LEXICON MUORRA_LOAN_EXTRA_LENGTH Same as MUORRA_LOAN just for words with º (extra length).

LEXICON KAFIEDJA_CMP_INFL Recent loanwords on -edja. Ends on -é in norwegian. Short and long cmp. “Kafea” and “kaféa” are subtaged. See comments about the -ie/-e dialtags in ALFABIEHTTA.

LEXICON ALLEGORIJJA_CMP_INFL Recent loanwords ending on -i in NOR/SWE, with long and short compound form. Standardized as-iddja (SWE) and -ijºja (NOR). Previously often assimilated as -ija (or just -ia), but both forms are ungrammatical: Short vowels cannot preceed and follow a single intervocalic consonant. -ija is thus ungrammatical as the short a would be lenghtened to á, like “idja-ijá”.

LEXICON TEKSTIJLLA_CMP_INFL Recent loanwords on -ijlla with long and short compound-form. . Frequently typos that does not follow lulesami rules are sub taged; These forms goes against the standarization rule, but are found because of earlier standarizations rules and dictionaries.

LEXICON ASIJLLA_CMP_INFL Recent loanwords on -ijlla, from nor and swe words ending on -yl. With long and short compound-form. Frequently typos that does not follow lulesami rules are sub taged; These forms goes against the standarization rule, but are found because of earlier standarizations rules and dictionaries.
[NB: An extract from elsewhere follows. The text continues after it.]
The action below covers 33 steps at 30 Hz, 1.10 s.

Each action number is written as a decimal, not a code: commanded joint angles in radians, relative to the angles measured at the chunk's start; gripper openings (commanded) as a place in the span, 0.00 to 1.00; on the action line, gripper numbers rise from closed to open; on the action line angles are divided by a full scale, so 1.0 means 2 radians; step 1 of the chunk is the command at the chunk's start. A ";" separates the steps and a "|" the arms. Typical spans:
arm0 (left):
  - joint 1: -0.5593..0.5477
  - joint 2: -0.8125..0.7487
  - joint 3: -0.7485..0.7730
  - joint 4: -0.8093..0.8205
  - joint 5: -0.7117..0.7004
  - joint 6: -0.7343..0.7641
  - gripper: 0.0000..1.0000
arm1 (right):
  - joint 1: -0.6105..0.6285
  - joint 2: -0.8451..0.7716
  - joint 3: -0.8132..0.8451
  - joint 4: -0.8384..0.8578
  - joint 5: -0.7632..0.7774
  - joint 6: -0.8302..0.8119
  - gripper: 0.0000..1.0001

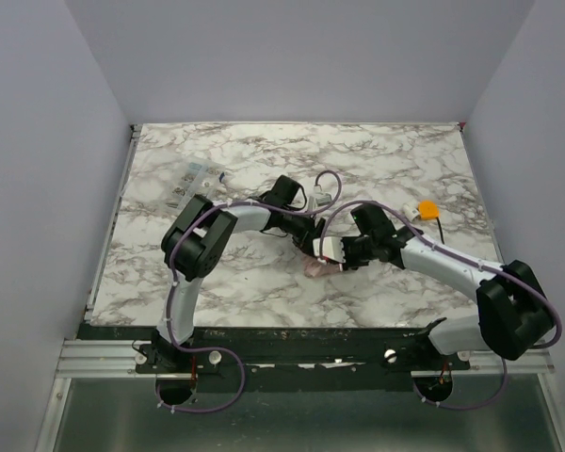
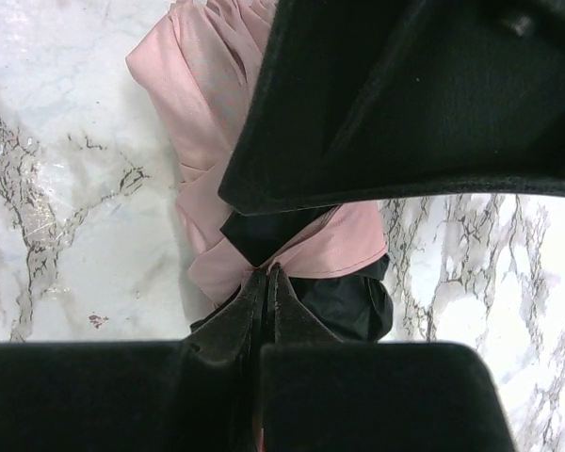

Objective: Put away the umbrella

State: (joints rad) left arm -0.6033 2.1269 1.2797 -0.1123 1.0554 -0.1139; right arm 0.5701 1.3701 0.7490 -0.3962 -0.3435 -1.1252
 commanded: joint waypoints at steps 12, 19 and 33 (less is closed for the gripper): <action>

LEXICON BENSIJNNA Recent loanwords on -ijnna with long and short compound-form

LEXICON BENSIJNNA_CMP_INFL Recent loanwords on -ijnna with long and short compound-form. Frequently typos that does not follow lulesami rules are sub taged; These forms goes against the standarization rule, but are found because of earlier standarizations rules and dictionaries.

LEXICON MASJIJNNA_CMP_INFL Recent loanwords on -sjijnna with long and short compound-form: -SKIN

LEXICON ADJEKTIJVVA_CMP_INFL Recent loanwords on -ijvva with long and short compound-form

LEXICON PARADIJSSA_CMP_INFL Recent loanwords on -ijssa with long and short compound-form. Frequently typos that does not follow lulesami rules are sub taged; These forms goes against the standarization rule, but are found because of earlier standarizations rules and dictionaries.

LEXICON TELEFÅVNNÅ_CMP_INFL Recent loanwords on -åvnnå with long and short compound-form. Frequently typos that does not follow lulesami rules are sub taged; These forms goes against the standarization rule, but are found because of earlier standarizations rules and dictionaries.

LEXICON INSTITUSJÅVNNÅ_CMP_INFL Recent loanwords on -sjåvnnå with long and short compound-form: -TION IN SWEDISH. Frequently typos that does not follow lulesami rules are sub taged; These forms goes against the standarization rule, but are found because of earlier standarizations rules and dictionaries.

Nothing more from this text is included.